*WORK ITEM:*
Find each line of the material below in which the word "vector" occurs, and return it.

** Opening TASK INPUT block **

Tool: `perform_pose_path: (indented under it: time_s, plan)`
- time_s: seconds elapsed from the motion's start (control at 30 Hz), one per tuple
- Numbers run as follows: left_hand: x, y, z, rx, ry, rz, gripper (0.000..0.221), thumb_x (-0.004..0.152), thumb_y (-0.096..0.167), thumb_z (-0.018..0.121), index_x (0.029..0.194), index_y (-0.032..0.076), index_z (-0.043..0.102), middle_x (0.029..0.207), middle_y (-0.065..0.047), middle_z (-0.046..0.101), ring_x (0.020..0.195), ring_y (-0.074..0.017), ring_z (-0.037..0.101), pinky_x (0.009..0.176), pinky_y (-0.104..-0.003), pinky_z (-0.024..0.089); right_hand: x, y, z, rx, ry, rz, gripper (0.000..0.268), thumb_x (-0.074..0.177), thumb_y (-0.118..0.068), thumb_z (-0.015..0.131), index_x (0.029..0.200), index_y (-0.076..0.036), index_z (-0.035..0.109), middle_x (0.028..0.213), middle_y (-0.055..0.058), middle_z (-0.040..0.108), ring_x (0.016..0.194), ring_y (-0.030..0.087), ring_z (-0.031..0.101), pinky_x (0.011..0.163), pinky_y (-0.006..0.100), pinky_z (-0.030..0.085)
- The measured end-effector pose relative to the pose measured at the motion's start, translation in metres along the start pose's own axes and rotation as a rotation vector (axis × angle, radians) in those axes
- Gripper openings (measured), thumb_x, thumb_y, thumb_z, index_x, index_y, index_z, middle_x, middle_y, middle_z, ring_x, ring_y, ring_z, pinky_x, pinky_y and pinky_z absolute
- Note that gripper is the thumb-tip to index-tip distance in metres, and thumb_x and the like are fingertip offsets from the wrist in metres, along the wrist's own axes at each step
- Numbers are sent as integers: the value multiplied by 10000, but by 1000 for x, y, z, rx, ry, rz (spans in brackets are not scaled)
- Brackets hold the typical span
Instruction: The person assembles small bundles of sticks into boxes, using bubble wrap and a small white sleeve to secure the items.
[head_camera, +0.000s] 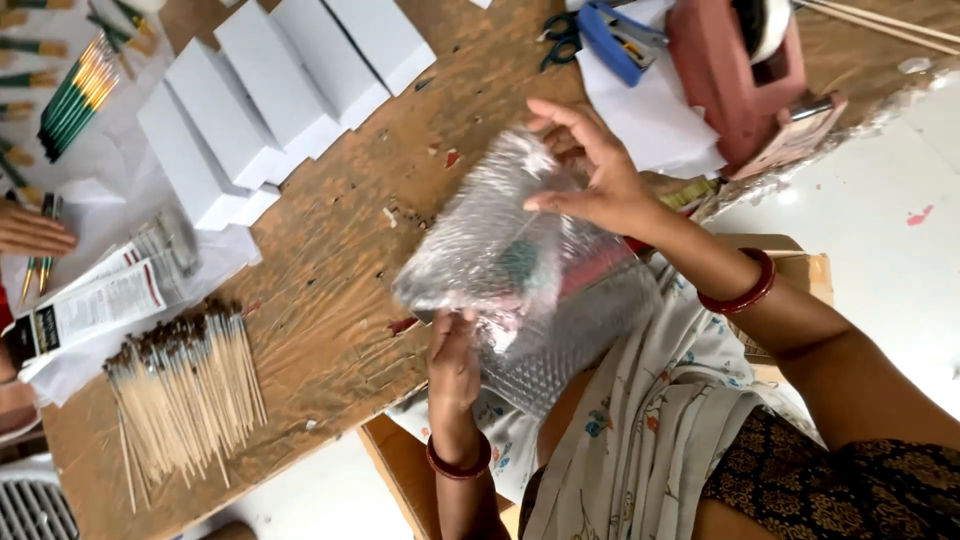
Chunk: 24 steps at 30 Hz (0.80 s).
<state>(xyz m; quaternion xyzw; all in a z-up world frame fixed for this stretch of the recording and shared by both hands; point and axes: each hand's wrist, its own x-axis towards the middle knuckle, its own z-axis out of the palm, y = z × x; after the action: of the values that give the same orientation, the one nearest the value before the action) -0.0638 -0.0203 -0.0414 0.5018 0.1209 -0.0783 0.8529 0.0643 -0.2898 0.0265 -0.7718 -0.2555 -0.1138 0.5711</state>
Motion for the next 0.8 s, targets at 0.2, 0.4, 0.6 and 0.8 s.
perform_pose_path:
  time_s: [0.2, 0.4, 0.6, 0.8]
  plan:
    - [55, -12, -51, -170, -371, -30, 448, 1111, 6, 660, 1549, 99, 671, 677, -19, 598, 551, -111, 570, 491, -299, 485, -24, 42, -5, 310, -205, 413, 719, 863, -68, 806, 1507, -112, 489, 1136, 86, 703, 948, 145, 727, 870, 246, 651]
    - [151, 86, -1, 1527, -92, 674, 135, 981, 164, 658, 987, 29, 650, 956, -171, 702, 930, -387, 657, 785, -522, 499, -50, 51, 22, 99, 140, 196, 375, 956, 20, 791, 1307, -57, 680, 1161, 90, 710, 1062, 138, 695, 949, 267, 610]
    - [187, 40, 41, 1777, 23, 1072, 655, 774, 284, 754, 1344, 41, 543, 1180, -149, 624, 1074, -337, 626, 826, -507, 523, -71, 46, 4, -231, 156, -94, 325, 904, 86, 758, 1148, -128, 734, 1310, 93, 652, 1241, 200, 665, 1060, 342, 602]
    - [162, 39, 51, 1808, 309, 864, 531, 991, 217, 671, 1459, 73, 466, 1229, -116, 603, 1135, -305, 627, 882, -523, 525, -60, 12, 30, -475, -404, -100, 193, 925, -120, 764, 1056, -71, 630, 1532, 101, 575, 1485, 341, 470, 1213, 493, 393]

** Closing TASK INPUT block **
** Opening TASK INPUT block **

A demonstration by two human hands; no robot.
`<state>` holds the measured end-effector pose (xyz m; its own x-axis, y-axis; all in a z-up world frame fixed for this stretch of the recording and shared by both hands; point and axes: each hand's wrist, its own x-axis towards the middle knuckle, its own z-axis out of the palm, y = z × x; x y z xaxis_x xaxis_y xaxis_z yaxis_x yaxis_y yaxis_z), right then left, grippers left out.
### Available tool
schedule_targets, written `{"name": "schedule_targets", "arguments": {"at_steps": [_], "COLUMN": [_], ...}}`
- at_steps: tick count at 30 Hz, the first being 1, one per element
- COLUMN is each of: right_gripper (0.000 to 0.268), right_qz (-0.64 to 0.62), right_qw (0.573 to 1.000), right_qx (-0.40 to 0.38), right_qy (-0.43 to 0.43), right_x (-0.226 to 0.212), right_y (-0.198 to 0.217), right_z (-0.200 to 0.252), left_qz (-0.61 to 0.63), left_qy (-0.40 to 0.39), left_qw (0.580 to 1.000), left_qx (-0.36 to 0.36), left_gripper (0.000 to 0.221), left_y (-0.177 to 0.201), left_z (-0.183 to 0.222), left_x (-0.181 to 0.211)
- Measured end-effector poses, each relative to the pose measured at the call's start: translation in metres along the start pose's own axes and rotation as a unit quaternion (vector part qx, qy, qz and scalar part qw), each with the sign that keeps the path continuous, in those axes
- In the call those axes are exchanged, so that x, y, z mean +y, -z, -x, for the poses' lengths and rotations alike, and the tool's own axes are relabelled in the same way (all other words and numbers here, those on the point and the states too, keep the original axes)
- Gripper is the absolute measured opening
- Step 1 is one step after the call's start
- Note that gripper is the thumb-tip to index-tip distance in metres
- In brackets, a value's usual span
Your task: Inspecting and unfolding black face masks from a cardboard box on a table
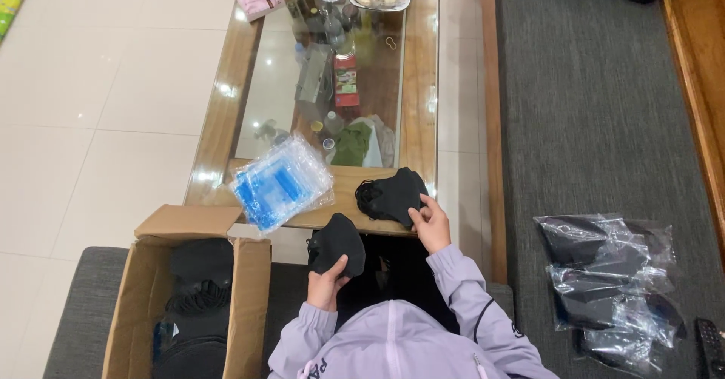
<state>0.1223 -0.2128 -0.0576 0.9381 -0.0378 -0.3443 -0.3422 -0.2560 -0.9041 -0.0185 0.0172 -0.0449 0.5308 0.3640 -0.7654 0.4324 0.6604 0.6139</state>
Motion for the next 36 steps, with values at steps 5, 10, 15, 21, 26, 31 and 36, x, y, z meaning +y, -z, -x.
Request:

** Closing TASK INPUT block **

*RESULT:*
- The measured end-effector pose relative to the pose measured at the motion's start, translation in metres along the start pose's own axes and rotation as a rotation vector (axis × angle, radians) in those axes
- Measured end-effector poses, each relative to the pose measured at the call's start: translation in metres along the start pose's own axes and rotation as a unit quaternion (vector part qx, qy, qz and scalar part qw), each with the sign that keeps the path continuous, in those axes

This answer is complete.